I hope you're still by the phone, that if someone else calls you'll ask him to hang up at once so as to keep the line free: you know my call could get through any moment. I've already dialled your number three times, but my signal got lost in bottlenecks of circuitry, whether here, in the city I'm calling from, or there in your city's network, I don't know. The lines are busy everywhere. All Europe is calling all Europe.

Only a few hours have passed since I said goodbye to you, in a mad rush; the trip is always the same, I do it mechanically every time, as though in trance: a taxi waiting for me in the street, a plane waiting for me at the airport, a company car waiting for me at another airport, then here I am, hundreds and hundreds of miles away from you. This is the moment that matters most for me: I have just put down my luggage, I still haven't taken off my coat, and already I'm lifting the receiver, dialling your city's area code, then your number.

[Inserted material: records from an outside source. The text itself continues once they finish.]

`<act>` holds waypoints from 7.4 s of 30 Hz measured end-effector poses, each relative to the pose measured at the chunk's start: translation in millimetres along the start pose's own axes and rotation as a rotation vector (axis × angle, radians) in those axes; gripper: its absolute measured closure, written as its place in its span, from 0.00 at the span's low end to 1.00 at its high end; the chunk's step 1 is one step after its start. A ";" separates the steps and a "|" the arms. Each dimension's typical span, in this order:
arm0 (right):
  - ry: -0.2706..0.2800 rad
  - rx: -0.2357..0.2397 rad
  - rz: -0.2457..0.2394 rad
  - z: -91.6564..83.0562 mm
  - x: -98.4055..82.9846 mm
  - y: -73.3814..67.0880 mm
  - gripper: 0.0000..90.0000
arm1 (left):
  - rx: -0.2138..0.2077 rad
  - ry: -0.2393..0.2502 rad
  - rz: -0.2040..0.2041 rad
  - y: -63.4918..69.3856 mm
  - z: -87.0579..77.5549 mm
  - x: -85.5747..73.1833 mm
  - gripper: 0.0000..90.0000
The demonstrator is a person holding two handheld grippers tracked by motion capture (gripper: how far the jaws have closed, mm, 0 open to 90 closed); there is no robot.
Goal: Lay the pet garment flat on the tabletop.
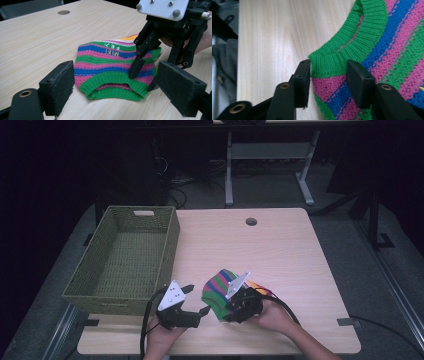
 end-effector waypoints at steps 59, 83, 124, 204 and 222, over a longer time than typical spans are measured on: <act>0.258 -0.063 0.090 -99.5 44.8 32.3 0.93 | -0.070 0.005 0.032 3.2 22.6 10.9 0.17; 0.340 -0.037 0.081 -128.7 57.0 29.9 0.93 | -0.095 0.022 -0.016 -6.4 49.5 1.6 0.18; 0.345 -0.070 0.140 -141.1 34.1 50.6 0.93 | -0.174 -0.001 -0.048 -14.9 66.4 -1.5 0.91; 0.310 -0.363 0.327 -117.1 12.2 171.1 0.91 | 0.032 -0.053 -0.146 -77.0 134.9 13.5 0.90; 0.321 -0.340 0.428 -113.2 -6.6 178.4 0.63 | 0.077 -0.086 -0.124 -77.1 135.1 13.3 0.47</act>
Point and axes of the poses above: each handheld gripper's, and its own axes: z roughly forward along the jaws, x roughly out of its top, y roughly to its right, the point moved 9 cm from there along z, roughly forward along the jaws, and after that the axes turned 10 degrees about y, right-handed, at the moved point
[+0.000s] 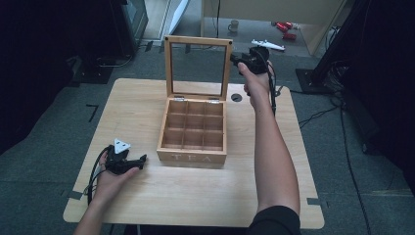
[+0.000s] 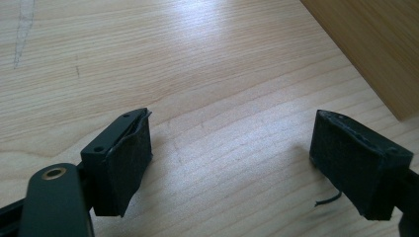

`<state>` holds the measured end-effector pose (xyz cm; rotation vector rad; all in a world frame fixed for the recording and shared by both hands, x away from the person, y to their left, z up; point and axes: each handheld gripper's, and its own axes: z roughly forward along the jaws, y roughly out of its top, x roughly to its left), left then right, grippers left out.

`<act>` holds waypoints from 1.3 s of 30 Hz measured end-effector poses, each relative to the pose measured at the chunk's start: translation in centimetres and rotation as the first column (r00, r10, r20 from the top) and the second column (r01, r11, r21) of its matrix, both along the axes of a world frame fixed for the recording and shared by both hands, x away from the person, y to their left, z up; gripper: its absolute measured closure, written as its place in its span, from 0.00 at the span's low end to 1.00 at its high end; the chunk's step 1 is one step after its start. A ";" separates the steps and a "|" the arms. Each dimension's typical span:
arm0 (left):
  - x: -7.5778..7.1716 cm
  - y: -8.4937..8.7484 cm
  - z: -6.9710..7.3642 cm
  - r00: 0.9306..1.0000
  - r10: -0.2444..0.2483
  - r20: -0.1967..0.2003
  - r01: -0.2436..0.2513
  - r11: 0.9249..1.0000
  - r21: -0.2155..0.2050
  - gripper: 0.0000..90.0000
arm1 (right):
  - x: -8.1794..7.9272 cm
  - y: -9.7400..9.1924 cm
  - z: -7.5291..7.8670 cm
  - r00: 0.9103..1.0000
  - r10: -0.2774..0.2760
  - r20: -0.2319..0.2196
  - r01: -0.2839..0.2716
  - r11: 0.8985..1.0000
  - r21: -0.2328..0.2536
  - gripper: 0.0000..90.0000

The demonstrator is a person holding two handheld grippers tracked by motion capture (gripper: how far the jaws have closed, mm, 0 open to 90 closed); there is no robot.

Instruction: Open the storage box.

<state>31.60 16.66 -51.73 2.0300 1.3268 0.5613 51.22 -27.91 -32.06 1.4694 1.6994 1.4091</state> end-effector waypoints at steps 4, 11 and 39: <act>0.0 0.0 0.0 1.000 -0.001 -0.001 0.001 1.000 0.003 0.18 | -2.1 -0.7 -0.1 1.000 0.002 0.008 -0.002 1.000 -0.027 0.49; 0.0 0.0 0.0 1.000 0.001 0.001 -0.001 1.000 0.003 0.18 | -5.7 -1.7 -1.1 0.999 0.040 -0.002 -0.040 0.998 -0.054 0.44; -0.1 0.0 0.0 1.000 0.003 0.003 -0.003 1.000 0.006 0.18 | -17.8 -6.0 -5.5 0.999 0.017 -0.037 -0.022 0.993 -0.118 0.00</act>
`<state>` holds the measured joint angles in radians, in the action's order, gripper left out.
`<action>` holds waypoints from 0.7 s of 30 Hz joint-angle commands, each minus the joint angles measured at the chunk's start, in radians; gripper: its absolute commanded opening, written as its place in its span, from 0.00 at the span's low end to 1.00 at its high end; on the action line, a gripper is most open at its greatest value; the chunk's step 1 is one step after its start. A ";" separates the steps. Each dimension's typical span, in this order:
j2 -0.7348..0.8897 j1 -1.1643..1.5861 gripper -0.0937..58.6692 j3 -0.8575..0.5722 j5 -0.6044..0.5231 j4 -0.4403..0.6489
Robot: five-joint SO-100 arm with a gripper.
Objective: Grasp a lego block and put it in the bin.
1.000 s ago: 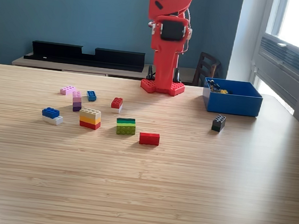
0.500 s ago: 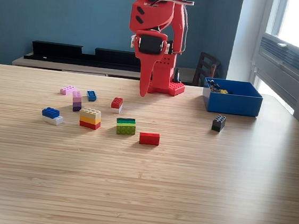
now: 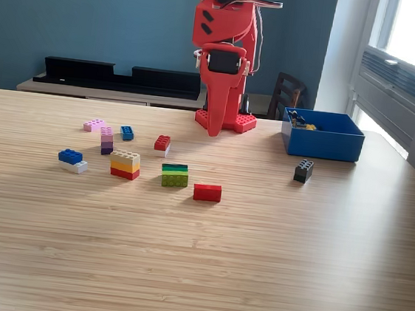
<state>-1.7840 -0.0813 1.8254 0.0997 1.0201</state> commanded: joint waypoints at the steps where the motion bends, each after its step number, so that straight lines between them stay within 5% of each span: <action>1: 0.097 -0.002 0.43 -0.112 -0.014 -0.006; 21: 0.382 -0.008 0.41 -0.331 -0.049 0.026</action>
<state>-1.3990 -0.0828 1.5739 0.0568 1.0370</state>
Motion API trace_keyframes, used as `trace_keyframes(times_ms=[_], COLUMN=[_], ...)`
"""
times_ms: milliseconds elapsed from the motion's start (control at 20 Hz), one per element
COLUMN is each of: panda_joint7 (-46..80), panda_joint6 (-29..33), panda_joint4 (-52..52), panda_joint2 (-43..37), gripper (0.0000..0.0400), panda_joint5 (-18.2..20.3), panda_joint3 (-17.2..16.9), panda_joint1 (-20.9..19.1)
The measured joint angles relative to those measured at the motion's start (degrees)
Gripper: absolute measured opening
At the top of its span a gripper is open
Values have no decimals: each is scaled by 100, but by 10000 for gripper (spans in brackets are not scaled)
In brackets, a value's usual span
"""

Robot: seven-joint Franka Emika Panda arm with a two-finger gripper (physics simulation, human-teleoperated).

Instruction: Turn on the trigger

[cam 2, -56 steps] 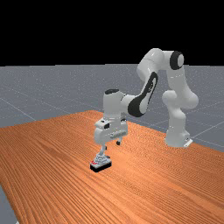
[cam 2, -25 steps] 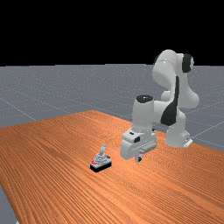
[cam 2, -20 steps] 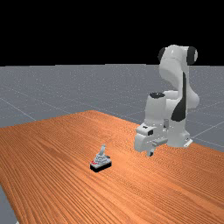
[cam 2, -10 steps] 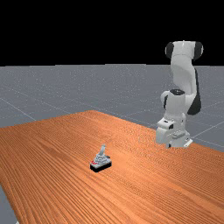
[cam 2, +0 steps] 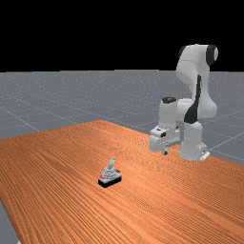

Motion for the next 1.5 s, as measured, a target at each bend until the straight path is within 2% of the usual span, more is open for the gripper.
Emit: trace_keyframes(times_ms=[50, 100, 150, 200, 250, 300, 350, 400, 450, 550, 600, 750, 800, 850, 900, 950, 1200, 1350, 1400, 1500], panda_joint7=[582, 504, -888, -204, -344, -1137, -707, -924, -2049, -2737, -2421, -1931, -1396, -1398, -1092, -2347, -2377, -2264, -2573, -2557], panda_joint6=[496, 503, 576, 1020, 1062, 680, 1035, 1168, 605, 440, 737, 906, 734, 736, 687, 717, 408, 687, 314, 374], panda_joint4=[-283, -309, -356, -545, -570, -420, -563, -599, -360, -246, -352, -410, -313, -318, -185, -32, 1284, 1372, 1591, 1623], panda_joint2=[-164, -187, -216, -282, -296, -257, -299, -300, -226, -157, -203, -214, -163, -168, -55, 87, 1114, 1240, 1338, 1402], gripper=[0, 0, 0, 0, 0, 0, 0, 0, 0, 0, 0, 0, 0, 0, 0, 0, 0, 0, 0, 0], panda_joint5=[-200, -229, 509, -414, -437, -258, -413, -451, 589, 972, -74, -112, -666, -619, -919, -41, 403, 495, 843, 834], panda_joint3=[-17, -112, -499, -316, -410, -591, -610, -756, -1194, -1509, -1301, -1277, -1101, -1090, -1018, -1252, -1098, -1080, -1019, -1008], panda_joint1=[-183, -282, -54, -414, -487, -386, -573, -676, -411, -460, -733, -859, -1019, -999, -1026, -766, -726, -715, -771, -775])
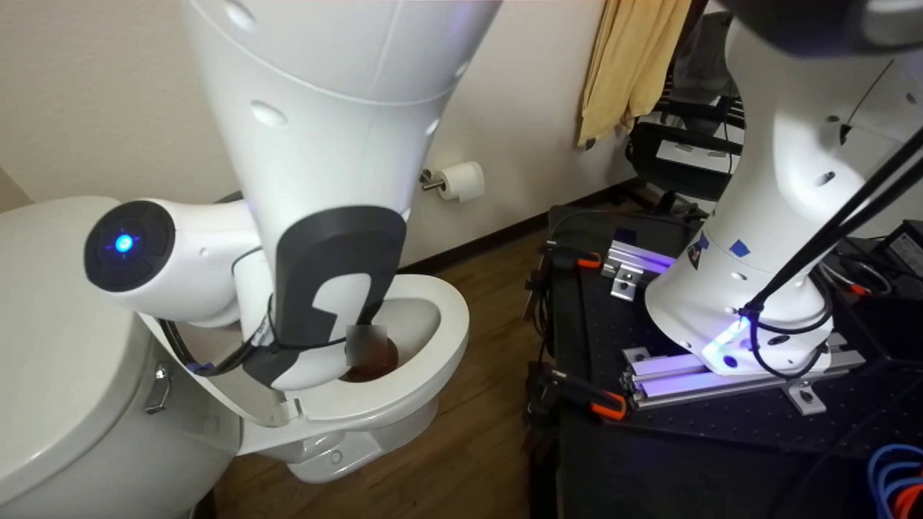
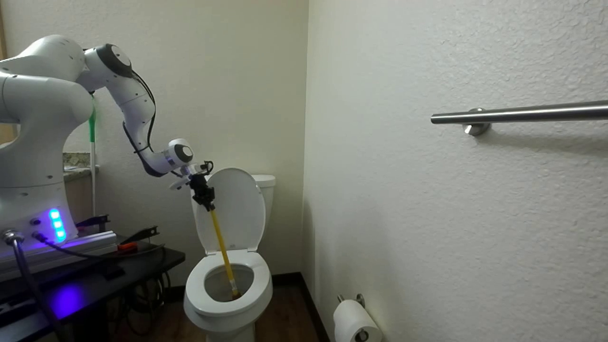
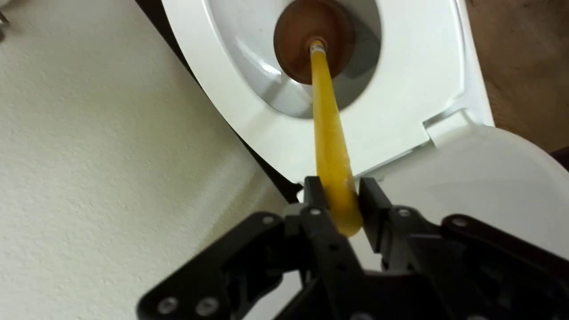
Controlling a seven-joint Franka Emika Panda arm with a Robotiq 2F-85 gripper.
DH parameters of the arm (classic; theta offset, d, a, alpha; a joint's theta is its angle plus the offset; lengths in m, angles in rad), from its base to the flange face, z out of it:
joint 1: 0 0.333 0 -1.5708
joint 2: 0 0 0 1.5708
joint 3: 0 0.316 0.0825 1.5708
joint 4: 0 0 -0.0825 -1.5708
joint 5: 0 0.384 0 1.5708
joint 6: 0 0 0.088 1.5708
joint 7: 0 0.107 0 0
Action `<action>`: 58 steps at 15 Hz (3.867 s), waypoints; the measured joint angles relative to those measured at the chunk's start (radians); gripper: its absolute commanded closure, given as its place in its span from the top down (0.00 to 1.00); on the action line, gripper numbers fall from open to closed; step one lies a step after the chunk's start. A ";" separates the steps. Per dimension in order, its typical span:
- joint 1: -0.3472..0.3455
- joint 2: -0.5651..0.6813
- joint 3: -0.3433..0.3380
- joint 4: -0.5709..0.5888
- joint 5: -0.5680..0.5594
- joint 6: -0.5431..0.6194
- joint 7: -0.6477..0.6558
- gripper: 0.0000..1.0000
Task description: Move the toilet plunger up and down in the toilet
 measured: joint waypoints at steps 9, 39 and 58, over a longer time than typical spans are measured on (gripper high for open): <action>-0.382 -0.183 0.194 -0.053 0.090 -0.104 -0.079 0.06; -1.153 -0.234 0.735 -0.127 0.392 0.239 -0.901 0.06; -1.420 -0.348 0.937 -0.104 0.406 -0.064 -0.894 0.06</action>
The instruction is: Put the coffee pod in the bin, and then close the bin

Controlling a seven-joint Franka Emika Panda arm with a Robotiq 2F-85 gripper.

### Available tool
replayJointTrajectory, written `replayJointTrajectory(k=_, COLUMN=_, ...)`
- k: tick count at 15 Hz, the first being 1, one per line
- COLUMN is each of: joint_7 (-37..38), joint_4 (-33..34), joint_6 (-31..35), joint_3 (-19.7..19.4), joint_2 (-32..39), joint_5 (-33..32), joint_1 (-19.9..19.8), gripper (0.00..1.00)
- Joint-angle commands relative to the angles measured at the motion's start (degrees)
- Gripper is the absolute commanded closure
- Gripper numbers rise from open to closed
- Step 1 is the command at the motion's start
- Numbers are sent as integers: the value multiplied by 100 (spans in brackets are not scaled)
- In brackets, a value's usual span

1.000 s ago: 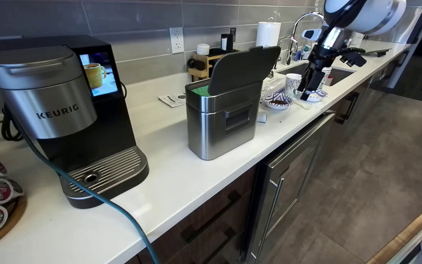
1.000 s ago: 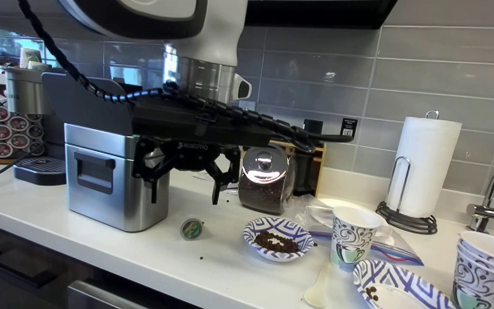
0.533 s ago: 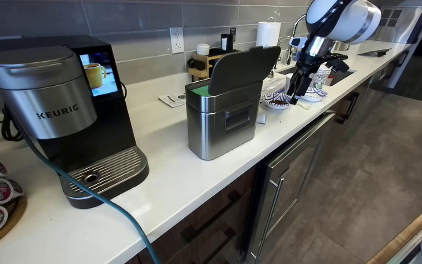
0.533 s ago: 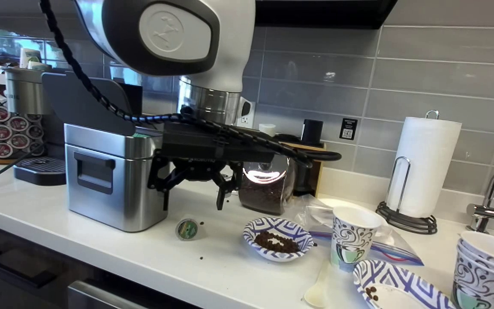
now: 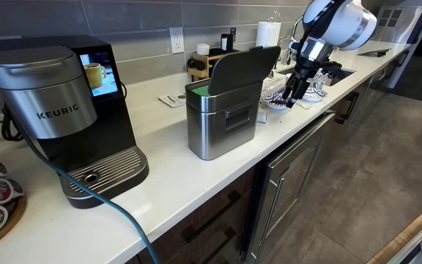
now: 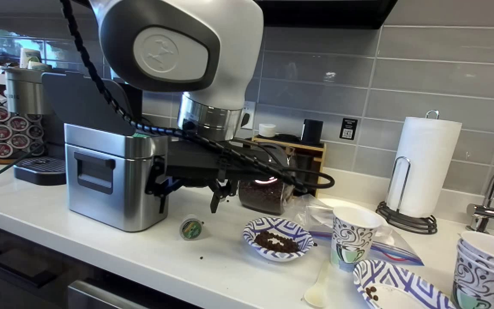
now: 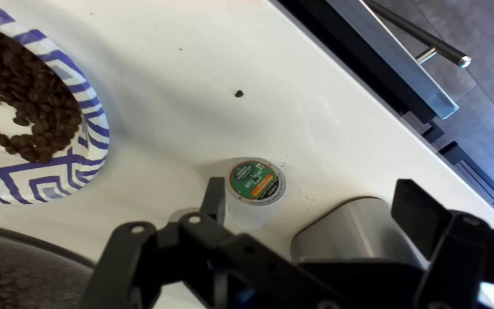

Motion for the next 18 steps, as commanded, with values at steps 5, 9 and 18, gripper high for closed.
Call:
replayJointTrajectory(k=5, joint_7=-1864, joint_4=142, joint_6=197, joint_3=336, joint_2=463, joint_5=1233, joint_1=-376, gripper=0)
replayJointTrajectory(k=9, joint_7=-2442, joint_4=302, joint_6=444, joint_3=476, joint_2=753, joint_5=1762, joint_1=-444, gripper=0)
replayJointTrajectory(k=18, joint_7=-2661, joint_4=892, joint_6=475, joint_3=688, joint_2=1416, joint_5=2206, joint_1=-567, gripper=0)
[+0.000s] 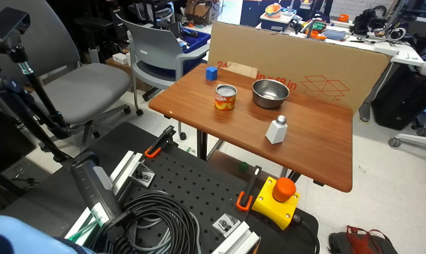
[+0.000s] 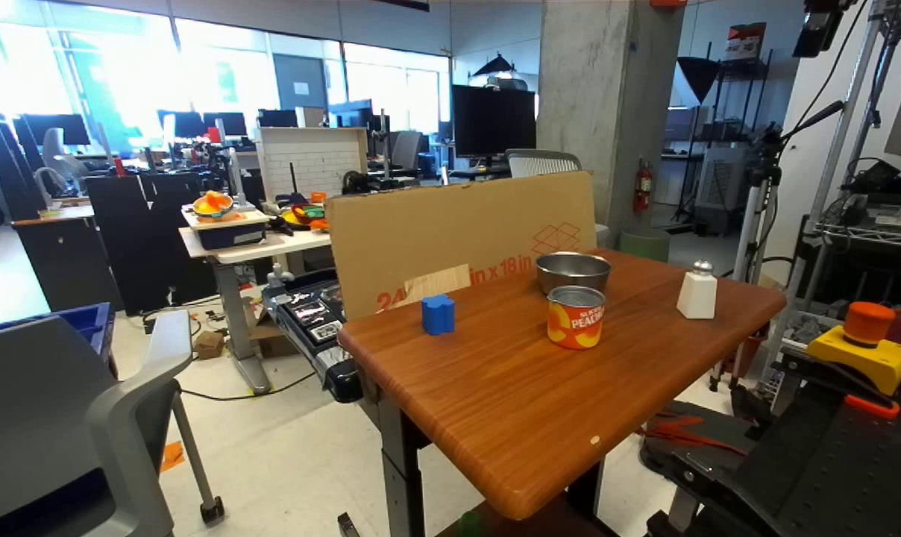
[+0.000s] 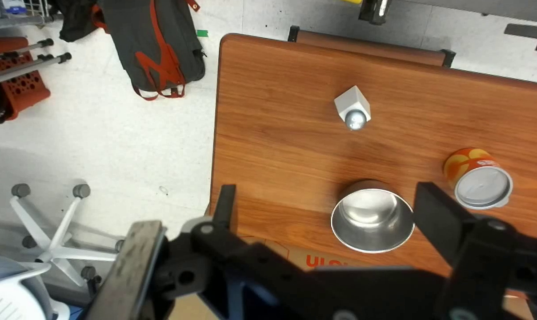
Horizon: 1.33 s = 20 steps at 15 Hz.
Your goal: Put the salt shaker in the pot
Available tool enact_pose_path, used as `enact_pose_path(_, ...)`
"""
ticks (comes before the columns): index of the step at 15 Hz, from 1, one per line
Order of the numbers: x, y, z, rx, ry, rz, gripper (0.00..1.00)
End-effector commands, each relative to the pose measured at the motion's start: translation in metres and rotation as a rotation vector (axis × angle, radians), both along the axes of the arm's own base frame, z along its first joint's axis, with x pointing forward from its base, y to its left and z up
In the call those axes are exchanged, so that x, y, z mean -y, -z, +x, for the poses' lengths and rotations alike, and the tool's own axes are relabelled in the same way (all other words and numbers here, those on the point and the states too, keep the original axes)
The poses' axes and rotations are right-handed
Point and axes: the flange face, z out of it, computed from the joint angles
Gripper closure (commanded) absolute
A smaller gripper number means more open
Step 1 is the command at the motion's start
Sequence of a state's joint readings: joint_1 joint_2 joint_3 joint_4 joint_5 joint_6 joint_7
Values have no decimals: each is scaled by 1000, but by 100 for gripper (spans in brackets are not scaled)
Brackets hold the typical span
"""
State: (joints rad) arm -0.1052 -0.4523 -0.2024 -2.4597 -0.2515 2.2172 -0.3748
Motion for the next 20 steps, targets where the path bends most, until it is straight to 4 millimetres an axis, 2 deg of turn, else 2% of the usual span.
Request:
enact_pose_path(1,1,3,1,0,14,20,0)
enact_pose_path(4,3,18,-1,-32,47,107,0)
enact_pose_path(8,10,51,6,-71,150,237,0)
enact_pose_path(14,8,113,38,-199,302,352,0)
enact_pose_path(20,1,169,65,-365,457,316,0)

My finger pushes each number slowly towards the end of the dial, I concentrate on the pressure of my fingertip as if it were that that determined the exactness of the journey each number must accomplish following a series of required steps far far away from each other and from us, until they set the bell ringing by your bed. It's rare for the operation to succeed first go: I don't know how long the labours of index finger thrust in dial will last, nor the uncertainties of ear glued to dark shell. To contain my impatience I remember a time not long ago when it was the invisible vestal virgins of the exchange who had the job of guaranteeing the continuity of this fragile flow of sparks, of fighting invisible battles against invisible fortresses: every internal impulse urging me to communicate was mediated procrastinated filtered through an anonymous and daunting procedure. Now that a network of automatic connections extends across entire continents and every subscriber can call every other subscriber at will without asking anybody's help, I must resign myself to paying for this extraordinary freedom with an expense of nervous energy, repetition of movements, time-wasting, growing frustration. (And to paying for it again in the form of extremely expensive bills, but the relationship between the act of telephoning and the experience of the cruel prices is not a direct one: the bills arrive every three months, a single direct-dial long distance call is drowned in an overall figure that generates the same stupor as those natural disasters in the face of which our resolve immediately finds the alibi of inevitability.) So great is the temptation the facility to telephone constitutes, that telephoning is becoming ever more difficult, even impossible. Everybody telephones everybody at every possible moment, and nobody can speak to anybody, signals go wandering up and down automatic search circuits, beating their wings like crazed butterflies, without managing to slip into a free line, each subscriber goes on firing off numbers into the exchanges convinced that it's no more than a temporary local hitch. The truth is that the vast majority of calls are made without people having anything to say to each other, hence it hardly matters whether they get through or not, all they do is harm those few who really would have something to say.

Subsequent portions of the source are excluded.